Sunday, March 22, 2026

South Australia Postcount 2026: Hammond (And Ngadjuri)

Hammond (Lib 5.1%)
Robert Roylance (ON) vs Simone Bailey (ALP) vs Adrian Pederick (Lib)
Roylance should remain in top two and win on Liberal preferences

The rural lower Murray seat of Hammond was one of those that stood out in pre-election modelling as being a seat on a relatively low Liberal vs ALP margin but nonetheless being apparently fertile ground for One Nation.  And this looks like this is how things have panned out.  As I start this article Simone Bailey (Labor) holds a thin lead with 27.5% over Robert Roylance (One Nation) on 27.0% with incumbent Adrian Pederick in third on 22.1%.  The most significant preference source is independent Airlie Keen on 10.4%.  Keen ran competitively in 2022 but there has been a large swing against her with the rise of One Nation.  The rest: the Greens 4.5% Legalise Cannabis 3.3% FF 1.9% Animal Justice 1.4% Lucas Hope (IND) 1.0% Aus Family 0.5% United Voice 0.4% Fair Go 0.1%.  Yes there is a candidate in this seat who actually at present has 27 votes, their presence on the ballot paper probably costing thousands of dollars in staffing costs.

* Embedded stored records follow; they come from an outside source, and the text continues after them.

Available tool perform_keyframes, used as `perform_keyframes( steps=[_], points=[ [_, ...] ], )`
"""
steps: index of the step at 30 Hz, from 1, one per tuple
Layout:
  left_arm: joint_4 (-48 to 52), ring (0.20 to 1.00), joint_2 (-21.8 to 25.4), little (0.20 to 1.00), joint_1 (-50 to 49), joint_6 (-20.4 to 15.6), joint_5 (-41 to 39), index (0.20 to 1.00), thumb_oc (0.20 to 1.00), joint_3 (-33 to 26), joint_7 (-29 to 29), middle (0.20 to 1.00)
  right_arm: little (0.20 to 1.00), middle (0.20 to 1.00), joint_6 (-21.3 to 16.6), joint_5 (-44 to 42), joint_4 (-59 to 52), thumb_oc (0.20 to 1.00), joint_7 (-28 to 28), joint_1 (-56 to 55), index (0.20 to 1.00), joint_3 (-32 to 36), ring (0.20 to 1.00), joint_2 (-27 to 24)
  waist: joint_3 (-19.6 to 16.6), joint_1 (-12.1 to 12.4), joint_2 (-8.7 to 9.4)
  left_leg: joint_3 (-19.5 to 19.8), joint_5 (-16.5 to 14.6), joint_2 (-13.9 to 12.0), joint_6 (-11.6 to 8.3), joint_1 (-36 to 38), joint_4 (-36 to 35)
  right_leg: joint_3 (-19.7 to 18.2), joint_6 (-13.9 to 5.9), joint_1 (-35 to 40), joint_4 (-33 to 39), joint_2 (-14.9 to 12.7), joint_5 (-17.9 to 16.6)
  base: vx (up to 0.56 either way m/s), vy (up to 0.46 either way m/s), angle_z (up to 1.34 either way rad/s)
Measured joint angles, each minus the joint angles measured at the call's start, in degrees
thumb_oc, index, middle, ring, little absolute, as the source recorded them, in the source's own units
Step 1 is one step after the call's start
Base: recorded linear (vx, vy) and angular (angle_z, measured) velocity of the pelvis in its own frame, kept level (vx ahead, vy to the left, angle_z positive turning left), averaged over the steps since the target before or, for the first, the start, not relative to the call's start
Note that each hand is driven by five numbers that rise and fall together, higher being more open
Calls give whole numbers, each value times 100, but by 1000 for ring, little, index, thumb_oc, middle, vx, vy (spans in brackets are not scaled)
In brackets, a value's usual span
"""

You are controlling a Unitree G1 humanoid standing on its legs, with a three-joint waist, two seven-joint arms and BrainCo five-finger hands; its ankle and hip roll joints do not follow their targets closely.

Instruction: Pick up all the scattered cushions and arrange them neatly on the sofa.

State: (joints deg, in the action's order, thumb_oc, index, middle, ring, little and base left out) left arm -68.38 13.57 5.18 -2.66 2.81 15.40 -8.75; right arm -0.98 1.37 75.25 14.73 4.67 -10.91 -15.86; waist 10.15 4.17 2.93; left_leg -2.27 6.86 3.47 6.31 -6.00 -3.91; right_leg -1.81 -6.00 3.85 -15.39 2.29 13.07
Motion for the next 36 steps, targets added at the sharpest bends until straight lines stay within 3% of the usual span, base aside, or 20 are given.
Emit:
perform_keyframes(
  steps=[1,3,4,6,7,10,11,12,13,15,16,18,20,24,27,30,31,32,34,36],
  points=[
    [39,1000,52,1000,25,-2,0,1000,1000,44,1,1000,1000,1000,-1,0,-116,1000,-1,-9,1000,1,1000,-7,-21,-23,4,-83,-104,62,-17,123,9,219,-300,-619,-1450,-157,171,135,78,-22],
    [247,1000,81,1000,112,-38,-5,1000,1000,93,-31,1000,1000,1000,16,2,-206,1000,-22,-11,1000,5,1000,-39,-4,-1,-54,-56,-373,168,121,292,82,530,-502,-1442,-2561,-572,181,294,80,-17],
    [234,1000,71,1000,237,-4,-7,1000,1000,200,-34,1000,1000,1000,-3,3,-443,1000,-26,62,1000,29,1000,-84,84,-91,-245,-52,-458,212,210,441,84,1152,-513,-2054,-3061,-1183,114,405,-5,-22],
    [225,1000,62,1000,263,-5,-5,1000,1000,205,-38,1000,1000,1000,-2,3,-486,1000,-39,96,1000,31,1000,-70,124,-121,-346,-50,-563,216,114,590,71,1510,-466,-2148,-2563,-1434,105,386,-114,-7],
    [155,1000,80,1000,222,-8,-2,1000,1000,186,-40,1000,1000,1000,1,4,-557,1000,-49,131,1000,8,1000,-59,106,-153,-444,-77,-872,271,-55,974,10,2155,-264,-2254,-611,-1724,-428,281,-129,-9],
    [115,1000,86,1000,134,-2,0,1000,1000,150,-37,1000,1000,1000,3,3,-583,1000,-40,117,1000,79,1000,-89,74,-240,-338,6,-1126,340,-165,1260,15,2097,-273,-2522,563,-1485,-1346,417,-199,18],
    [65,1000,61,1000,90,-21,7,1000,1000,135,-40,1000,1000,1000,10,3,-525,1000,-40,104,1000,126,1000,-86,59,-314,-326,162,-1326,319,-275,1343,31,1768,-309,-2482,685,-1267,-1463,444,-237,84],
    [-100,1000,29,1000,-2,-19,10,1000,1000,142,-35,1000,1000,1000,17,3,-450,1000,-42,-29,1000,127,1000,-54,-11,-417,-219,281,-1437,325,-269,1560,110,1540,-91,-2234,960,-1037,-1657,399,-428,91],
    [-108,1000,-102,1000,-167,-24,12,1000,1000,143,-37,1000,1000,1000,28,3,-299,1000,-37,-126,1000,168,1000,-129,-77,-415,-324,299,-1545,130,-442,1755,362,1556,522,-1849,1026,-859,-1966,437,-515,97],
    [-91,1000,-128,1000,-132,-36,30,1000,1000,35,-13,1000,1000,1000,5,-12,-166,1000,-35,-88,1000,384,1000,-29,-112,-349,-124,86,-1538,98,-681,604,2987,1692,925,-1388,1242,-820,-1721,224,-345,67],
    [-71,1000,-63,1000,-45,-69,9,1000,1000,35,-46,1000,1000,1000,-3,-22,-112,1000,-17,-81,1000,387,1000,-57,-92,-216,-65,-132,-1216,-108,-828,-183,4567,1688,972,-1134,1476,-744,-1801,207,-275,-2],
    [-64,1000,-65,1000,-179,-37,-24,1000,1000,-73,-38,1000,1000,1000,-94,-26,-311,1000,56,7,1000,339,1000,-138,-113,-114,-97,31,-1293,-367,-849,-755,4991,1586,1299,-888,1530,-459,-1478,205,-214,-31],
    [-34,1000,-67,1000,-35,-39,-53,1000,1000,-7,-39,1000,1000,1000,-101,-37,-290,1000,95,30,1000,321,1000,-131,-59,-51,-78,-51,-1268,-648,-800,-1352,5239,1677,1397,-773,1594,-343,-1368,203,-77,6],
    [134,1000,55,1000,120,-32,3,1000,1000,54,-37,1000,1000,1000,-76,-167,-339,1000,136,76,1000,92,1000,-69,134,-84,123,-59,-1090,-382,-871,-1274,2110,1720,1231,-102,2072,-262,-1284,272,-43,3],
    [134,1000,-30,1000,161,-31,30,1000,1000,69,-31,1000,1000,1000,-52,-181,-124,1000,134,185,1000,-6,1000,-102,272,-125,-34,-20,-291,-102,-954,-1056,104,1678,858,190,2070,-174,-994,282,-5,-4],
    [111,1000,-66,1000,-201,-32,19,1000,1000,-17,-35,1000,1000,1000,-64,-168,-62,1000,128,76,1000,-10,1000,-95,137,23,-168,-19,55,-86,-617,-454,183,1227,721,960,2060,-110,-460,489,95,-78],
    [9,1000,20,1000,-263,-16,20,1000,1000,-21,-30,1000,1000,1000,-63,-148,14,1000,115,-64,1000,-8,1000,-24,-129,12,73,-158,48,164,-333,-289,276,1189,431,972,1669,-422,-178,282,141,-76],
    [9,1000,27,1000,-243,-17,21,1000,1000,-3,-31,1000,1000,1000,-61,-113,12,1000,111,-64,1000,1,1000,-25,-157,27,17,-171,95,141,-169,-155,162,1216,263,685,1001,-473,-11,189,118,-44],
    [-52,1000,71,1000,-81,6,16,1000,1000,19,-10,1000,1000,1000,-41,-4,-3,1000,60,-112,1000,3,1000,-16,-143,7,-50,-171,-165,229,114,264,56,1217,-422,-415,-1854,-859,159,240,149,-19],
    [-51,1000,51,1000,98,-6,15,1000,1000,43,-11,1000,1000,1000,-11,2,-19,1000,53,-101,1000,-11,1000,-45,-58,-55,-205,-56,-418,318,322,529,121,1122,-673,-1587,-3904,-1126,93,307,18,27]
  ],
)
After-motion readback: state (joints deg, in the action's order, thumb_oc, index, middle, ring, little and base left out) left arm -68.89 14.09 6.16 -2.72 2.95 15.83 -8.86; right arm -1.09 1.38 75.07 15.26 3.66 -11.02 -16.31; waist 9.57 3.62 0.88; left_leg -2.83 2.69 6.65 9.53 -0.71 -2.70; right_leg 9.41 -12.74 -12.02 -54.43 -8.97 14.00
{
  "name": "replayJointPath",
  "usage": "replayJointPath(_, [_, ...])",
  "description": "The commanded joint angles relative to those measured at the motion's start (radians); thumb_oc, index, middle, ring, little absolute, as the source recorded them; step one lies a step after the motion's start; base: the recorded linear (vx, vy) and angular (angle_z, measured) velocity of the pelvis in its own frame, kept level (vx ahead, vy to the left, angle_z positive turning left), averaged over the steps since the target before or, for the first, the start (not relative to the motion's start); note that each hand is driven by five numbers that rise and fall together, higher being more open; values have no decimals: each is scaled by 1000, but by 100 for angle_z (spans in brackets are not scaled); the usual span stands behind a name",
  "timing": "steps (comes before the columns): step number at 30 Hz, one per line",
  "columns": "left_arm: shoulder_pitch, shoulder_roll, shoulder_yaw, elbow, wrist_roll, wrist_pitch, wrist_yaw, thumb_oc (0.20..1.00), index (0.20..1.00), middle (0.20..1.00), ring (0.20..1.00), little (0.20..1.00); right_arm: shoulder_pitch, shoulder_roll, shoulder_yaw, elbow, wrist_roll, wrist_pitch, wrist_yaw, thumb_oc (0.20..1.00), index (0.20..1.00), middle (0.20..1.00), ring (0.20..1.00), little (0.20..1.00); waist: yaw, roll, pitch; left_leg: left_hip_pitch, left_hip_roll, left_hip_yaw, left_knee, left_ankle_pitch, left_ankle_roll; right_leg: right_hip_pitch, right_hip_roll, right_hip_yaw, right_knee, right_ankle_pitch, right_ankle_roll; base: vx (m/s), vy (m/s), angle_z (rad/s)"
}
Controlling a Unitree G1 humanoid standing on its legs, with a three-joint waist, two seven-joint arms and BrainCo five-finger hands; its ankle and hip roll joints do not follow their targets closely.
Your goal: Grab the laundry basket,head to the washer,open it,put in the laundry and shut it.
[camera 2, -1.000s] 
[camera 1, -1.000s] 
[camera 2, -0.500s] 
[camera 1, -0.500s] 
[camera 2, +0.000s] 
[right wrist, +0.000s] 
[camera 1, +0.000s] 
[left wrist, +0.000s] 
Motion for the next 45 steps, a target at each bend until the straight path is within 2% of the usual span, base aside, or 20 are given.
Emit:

The count is at 67.9% enrolment and Roylance did just fine on prepolls so I don't see really where Pederick recovers 4.9% to knock him out of the top two.  Maybe Pederick gets something off Airlie Keen but I would expect there is a lot of splatter in Keen's preference flows and the fact they are breaking three way with Bailey would make it hard to recover nearly enough.  

I would expect ECSA to realign this count to Labor vs One Nation early in the coming week and this is likely to then show One Nation being far enough ahead to not be caught.  William Bowe's estimate is 53.3-46.7 to Roylance and I think that is very realistic, though it could plausibly be somewhat closer.  An extremely strong flow from Keen would be needed for Labor to actually win.  (As noted in the Light section, Labor is actually outperforming One Nation on preferences in the seats where they have been thrown so far, but these are seats with Labor incumbents with huge primary votes, among other factors.)

Roylance has a strong CV, and while I've been extremely critical of the online support base One Nation is attracting and its (and their) behaviour on social media in this election, they are doing a good job of attracting more rounded looking and younger local candidates who (barring any vetting controversies) would not have been out of place in a major party.   If they can manage to retain such candidates once elected (a big if in that party's history) it's a promising sign for the party's current rise being more than a flash in the pan nationwide.

There is a similarly structured contest in Ngadjuri (Liberal 3.2%, nee Frome), the rural seat north of Gawler, but I see even less doubt that One Nation's David Paton will get that one, though I'm keeping an eye on it.  After prepolls with 63.05% of enrolment counted Paton has 34.5%, Tony Piccolo (ALP star who relocated from adjacent Light) has 28.9% and incumbent Penny Pratt (Liberal) has 26.1%.  With 5.0% also for the Greens, Piccolo will surely move further ahead of Pratt off their preferences and I cannot see how Pratt bridges the gap especially as the non-One-Nation minor right vote here is risible.  With Paton leading the very large Liberal preference batch should elect him very easily.

It's quite possible that in both Ngadjuri and Hammond we'll end up with something I never thought to encounter - a beaten Liberal Condorcet winner (the incumbents might beat both One Nation or Labor head to head, but can't get out of third on 3CP.)  One Nation are benefiting in these seats from Labor being high enough in the count that they don't have to face Labor preferences.  While I see not a lot of doubt about the fate of Hammond and very little about Ngadjuri I will keep an eye on the realignments.  

1 comment:

  1. I believe the cases of Hammond and Ngadjuri demonstrate ONP's winning formula: pushing the Liberal to third place in their own strongholds, where the Liberal candidate would likely have been the Condorcet winner. I predict a significant increase in future Australian elections where instant-runoff voting fails to elect the Condorcet winner, as Hammond and Ngadjuri exemplify the polarized voter structure that this voting method struggles with – a pattern I expect to become increasingly common in Liberal-held seats.